Thursday, April 30, 2015

Is it a recovery yet? (Weekly report, 04-30-15)

A recovery would be indicated by weekly initial jobless claims holding below 500,000. ["'I think that we're hoping for the numbers to stay below 600,000, and not until we get below 500,000 can we be more certain that there is an economic recovery,' said Linda Duessel, market strategist at Federated Investors in Pittsburgh." (Reuters)]

IT'S A RECOVERY! (And it has been a recovery for every week since the Nov. 25, 2009 report, with the exception of the Aug. 19, 2010 report.)

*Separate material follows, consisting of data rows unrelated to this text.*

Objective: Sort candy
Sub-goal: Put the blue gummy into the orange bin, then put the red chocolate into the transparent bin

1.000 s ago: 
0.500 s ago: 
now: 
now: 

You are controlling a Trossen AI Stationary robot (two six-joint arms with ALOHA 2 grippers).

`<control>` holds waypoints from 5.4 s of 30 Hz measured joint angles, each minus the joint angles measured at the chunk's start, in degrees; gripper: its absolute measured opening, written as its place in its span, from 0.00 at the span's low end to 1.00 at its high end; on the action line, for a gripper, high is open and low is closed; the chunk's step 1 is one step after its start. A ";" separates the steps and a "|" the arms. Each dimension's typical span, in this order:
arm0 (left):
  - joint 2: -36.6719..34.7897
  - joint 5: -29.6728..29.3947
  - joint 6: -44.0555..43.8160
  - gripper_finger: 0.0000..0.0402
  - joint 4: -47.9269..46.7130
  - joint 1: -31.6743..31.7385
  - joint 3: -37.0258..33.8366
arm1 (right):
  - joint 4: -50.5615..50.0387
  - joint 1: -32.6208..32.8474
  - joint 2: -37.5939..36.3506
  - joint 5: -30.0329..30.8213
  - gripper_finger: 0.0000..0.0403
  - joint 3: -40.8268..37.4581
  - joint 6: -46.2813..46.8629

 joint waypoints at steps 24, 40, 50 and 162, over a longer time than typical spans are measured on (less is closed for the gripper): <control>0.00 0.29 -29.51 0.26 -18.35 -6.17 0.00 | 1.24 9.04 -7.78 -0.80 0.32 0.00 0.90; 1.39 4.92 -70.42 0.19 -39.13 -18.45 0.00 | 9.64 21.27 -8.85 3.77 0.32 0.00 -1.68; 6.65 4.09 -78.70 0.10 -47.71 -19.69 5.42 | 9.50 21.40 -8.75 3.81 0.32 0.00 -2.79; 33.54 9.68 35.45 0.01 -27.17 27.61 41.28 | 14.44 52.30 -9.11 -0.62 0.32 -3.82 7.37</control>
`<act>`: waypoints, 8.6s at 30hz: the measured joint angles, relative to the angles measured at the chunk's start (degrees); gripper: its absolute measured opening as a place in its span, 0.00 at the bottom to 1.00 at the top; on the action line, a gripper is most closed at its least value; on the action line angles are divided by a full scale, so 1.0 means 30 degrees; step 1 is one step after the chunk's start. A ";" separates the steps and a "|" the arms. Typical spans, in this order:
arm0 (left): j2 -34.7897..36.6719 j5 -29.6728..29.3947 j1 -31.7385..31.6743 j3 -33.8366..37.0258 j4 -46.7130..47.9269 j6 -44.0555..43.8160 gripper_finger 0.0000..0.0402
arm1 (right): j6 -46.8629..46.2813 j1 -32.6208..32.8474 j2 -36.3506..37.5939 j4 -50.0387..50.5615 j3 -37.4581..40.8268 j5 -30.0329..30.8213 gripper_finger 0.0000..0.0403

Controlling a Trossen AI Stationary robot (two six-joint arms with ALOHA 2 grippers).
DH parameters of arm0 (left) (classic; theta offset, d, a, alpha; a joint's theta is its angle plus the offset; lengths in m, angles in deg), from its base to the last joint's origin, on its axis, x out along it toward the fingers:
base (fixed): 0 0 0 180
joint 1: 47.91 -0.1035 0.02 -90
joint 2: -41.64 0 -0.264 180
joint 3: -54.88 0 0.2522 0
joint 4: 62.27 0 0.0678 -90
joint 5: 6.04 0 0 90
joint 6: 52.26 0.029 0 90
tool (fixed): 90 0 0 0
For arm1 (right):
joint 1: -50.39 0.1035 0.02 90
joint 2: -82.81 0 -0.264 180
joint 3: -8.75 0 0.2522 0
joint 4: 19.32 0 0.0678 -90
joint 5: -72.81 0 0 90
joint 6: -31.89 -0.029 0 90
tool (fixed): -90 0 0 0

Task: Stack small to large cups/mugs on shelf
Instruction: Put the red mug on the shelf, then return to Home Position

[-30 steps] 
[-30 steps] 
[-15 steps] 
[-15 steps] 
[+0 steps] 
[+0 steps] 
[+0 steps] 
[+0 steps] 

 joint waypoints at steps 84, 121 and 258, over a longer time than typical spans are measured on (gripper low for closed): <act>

"Initial jobless claims in the period stretching from April 19 to April 25 fell to a seasonally adjusted 262,000 from a revised 296,000 in the prior week, the Labor Department reported Thursday." (Marketwatch)

Weekly Initial Unemployment Claims decreased to 262,000, Lowest since April 2000 (Calculated Risk blog)

Jobless claims fall to a 15-year low; consumer spending picks up [Reuters via] (CNBC)


     The aim of this blog is to show (mostly from reports in mainstream respected news sources) that there is reason to believe that both the United States and the global economies remain fragile in the wake of the financial crisis of 2008 and that a number of threats exist today that could, if they worsened, bring about economic depression -- not just a minor depression, but a depression worse than the Great Depression. Key threats include excessive risk-taking by financial firms, unchecked by effective regulation; the continued existence of "too big to fail" institutions; and most especially, the amassing of levels of public and private debt which could become unsustainable.